Hi Friends,

Read Part 1 & Part 2.

SQL Server Cardinality Estimation is a complicated topic until you understand the internals of SQL Server Statistics. Here are some quick notes that will answer some common questions that you generally have:

How does SQL Server Query Optimizer perform cardinality estimation in case of multiple columns?

Let’s see and example (turn ON Actual Execution Plan or press Ctrl + M)

In the below query I use a predicate/filer on Color column.

use AdventureWorks2012
go
-- Turn On Actual Execution Plan
select * from Production.Product
where Color = 'Black'
go

 

SQL_Server_Cardinality_1

Perfect Estimation of 93.

In another query I use a predicate/filer on SafetyStockLevel column.

-- Turn On Actual Execution Plan
select * from Production.Product
where SafetyStockLevel = 800
go

 

SQL_Server_Cardinality_2

Perfect Estimation of 25.

In both the above cases, SQL Optimizer uses Statistics. It automatically creates statistics for the columns, in case one does not exist. But note that SQL Server can only create single column statistics when it creates them automatically.

Now, I combine both of the predicates:

-- Turn On Actual Execution Plan
select * from Production.Product
where Color = 'Black'
AND SafetyStockLevel = 800
go

 

SQL_Server_Cardinality_3

This time we get an estimation of 4.6131.
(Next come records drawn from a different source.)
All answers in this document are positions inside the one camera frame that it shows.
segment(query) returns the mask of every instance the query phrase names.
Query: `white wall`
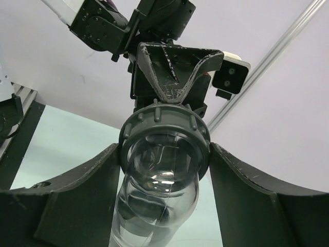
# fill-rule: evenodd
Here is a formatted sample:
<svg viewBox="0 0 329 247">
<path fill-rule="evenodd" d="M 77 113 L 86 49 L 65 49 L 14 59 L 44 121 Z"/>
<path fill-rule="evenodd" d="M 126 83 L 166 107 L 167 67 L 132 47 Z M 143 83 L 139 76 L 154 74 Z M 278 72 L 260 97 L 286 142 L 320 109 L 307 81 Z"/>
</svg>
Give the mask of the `white wall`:
<svg viewBox="0 0 329 247">
<path fill-rule="evenodd" d="M 114 1 L 128 18 L 139 0 Z M 184 46 L 240 55 L 255 67 L 311 0 L 192 0 L 197 10 Z M 120 128 L 133 110 L 128 62 L 111 61 L 77 39 L 41 0 L 2 0 L 0 44 L 12 81 L 42 103 Z M 208 94 L 209 121 L 225 103 Z"/>
<path fill-rule="evenodd" d="M 329 3 L 246 94 L 212 140 L 282 180 L 329 192 Z"/>
</svg>

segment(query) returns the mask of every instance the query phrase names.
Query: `black curved panel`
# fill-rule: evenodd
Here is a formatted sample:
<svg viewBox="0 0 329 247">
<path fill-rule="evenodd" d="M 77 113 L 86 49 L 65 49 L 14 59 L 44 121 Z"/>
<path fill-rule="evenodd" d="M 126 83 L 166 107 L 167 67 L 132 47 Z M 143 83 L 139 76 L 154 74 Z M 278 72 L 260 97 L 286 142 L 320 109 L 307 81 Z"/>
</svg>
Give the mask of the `black curved panel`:
<svg viewBox="0 0 329 247">
<path fill-rule="evenodd" d="M 329 194 L 276 179 L 212 144 L 224 247 L 329 246 Z"/>
<path fill-rule="evenodd" d="M 119 172 L 113 144 L 30 189 L 0 190 L 0 246 L 107 247 Z"/>
</svg>

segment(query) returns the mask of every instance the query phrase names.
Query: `clear plastic bottle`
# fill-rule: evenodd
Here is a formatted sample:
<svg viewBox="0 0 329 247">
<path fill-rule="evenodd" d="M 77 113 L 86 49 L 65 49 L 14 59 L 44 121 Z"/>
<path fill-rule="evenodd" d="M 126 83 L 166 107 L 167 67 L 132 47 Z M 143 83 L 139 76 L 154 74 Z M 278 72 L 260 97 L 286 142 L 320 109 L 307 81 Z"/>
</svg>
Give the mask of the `clear plastic bottle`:
<svg viewBox="0 0 329 247">
<path fill-rule="evenodd" d="M 198 199 L 199 147 L 177 133 L 154 134 L 130 148 L 110 247 L 164 247 Z"/>
</svg>

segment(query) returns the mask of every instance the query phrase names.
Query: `black bracket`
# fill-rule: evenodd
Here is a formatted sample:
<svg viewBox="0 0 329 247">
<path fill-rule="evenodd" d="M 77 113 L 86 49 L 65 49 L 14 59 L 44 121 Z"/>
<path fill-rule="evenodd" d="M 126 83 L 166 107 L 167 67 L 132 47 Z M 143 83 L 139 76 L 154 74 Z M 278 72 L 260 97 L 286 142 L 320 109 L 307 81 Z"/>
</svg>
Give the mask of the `black bracket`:
<svg viewBox="0 0 329 247">
<path fill-rule="evenodd" d="M 220 50 L 140 43 L 135 78 L 142 73 L 162 103 L 182 104 L 201 76 L 221 69 L 223 59 Z"/>
<path fill-rule="evenodd" d="M 217 90 L 216 96 L 227 99 L 227 100 L 230 100 L 232 98 L 232 94 L 225 92 L 223 90 Z"/>
</svg>

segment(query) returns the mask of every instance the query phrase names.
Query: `transparent plastic dome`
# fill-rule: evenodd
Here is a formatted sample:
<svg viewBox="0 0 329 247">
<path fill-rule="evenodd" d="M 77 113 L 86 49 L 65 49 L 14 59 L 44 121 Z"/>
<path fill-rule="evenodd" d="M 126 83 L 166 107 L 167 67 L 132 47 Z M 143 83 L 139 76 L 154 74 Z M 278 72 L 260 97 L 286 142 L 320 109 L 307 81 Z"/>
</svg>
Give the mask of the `transparent plastic dome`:
<svg viewBox="0 0 329 247">
<path fill-rule="evenodd" d="M 181 134 L 154 134 L 131 146 L 118 193 L 110 247 L 163 247 L 191 216 L 202 153 Z"/>
</svg>

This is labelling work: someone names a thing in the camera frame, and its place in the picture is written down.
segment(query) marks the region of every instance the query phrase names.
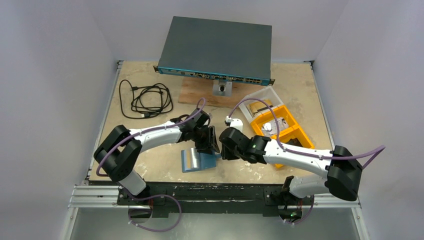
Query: wooden board
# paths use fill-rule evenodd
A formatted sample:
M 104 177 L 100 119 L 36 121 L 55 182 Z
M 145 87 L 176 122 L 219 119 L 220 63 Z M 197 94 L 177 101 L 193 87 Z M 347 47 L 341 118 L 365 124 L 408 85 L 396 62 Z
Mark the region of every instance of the wooden board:
M 207 106 L 233 108 L 246 95 L 263 89 L 261 85 L 233 82 L 231 96 L 215 96 L 212 91 L 214 81 L 195 77 L 182 79 L 178 102 L 181 104 L 196 104 L 200 98 L 206 98 Z

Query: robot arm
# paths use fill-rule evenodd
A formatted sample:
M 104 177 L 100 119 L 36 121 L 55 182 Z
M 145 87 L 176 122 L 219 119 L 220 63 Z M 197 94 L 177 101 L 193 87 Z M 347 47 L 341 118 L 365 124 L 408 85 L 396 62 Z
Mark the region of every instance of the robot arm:
M 143 129 L 127 129 L 119 125 L 107 136 L 94 153 L 95 160 L 100 163 L 106 154 L 120 141 L 135 133 L 144 132 L 129 139 L 116 149 L 101 166 L 113 182 L 120 183 L 134 196 L 145 188 L 146 182 L 133 170 L 140 153 L 164 144 L 174 144 L 183 141 L 194 141 L 199 153 L 219 153 L 215 128 L 209 126 L 210 116 L 201 111 L 189 120 L 173 118 L 164 124 Z M 231 119 L 229 127 L 222 132 L 219 141 L 222 143 L 221 156 L 223 160 L 243 159 L 252 164 L 284 164 L 313 173 L 304 177 L 288 177 L 283 186 L 284 194 L 298 199 L 307 195 L 331 193 L 334 196 L 355 201 L 362 174 L 362 166 L 357 160 L 334 161 L 321 159 L 286 151 L 295 150 L 304 154 L 319 156 L 352 156 L 344 147 L 336 146 L 331 150 L 314 150 L 288 144 L 282 144 L 281 149 L 276 140 L 256 135 L 248 138 L 242 133 L 243 124 L 239 119 Z
M 229 127 L 219 136 L 222 143 L 223 160 L 243 159 L 249 163 L 284 164 L 309 171 L 315 175 L 290 176 L 283 186 L 283 193 L 296 198 L 307 195 L 331 193 L 346 201 L 355 201 L 362 175 L 362 166 L 356 160 L 335 161 L 288 152 L 294 150 L 304 154 L 326 157 L 348 157 L 352 154 L 342 146 L 331 150 L 314 150 L 282 144 L 266 136 L 256 135 L 249 139 L 240 130 Z
M 135 133 L 144 132 L 121 145 L 122 151 L 118 149 L 113 151 L 101 166 L 113 182 L 120 183 L 131 194 L 137 196 L 146 188 L 146 182 L 133 169 L 140 153 L 160 145 L 188 140 L 194 141 L 195 148 L 199 153 L 219 153 L 215 127 L 206 124 L 207 121 L 210 122 L 210 116 L 206 112 L 201 111 L 184 124 L 176 126 L 176 123 L 182 122 L 182 117 L 185 116 L 142 129 L 127 129 L 123 125 L 116 126 L 97 148 L 94 159 L 100 164 L 106 154 L 120 141 Z

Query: white enclosure
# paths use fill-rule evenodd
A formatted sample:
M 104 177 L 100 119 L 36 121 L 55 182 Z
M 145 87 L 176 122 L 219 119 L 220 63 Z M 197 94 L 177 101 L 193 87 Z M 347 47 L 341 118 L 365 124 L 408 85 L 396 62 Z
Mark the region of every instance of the white enclosure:
M 372 239 L 424 238 L 423 43 L 422 0 L 350 0 L 315 61 L 335 142 L 387 147 L 359 188 Z
M 0 239 L 58 239 L 117 60 L 158 60 L 173 16 L 272 25 L 272 60 L 315 61 L 336 144 L 363 172 L 372 239 L 422 239 L 422 0 L 3 0 Z

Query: metal stand
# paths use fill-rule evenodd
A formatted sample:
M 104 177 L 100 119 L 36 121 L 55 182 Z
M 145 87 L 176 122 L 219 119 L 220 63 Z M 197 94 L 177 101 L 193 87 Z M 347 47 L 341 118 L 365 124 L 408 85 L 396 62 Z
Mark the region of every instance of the metal stand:
M 215 96 L 231 96 L 233 89 L 232 81 L 213 80 L 213 95 Z

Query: white connector
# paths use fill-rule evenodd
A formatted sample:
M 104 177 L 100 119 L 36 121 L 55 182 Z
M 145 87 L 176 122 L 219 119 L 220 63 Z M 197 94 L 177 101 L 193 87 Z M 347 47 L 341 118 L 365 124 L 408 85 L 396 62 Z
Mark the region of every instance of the white connector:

Why and where does this value come from?

SQL Server already has single column statistics on Color & SafteyStockLevel column. However, it does not have multi-column statistics to give us a good estimation in case we are combining multiple column filters in our predicate. But it uses the single column estimations to give us an approximate estimation as follows:

((Estimated Number of Rows for Color =50) * (Estimated Number of Rows for SafteyStockLevel=800))/Total Number of Rows in the table

which is:

(93 * 25)/504 = 4.6131

SQL_Server_Cardinality_4

That’s how the default estimation was computed in this case. Hope the quick note was helpful.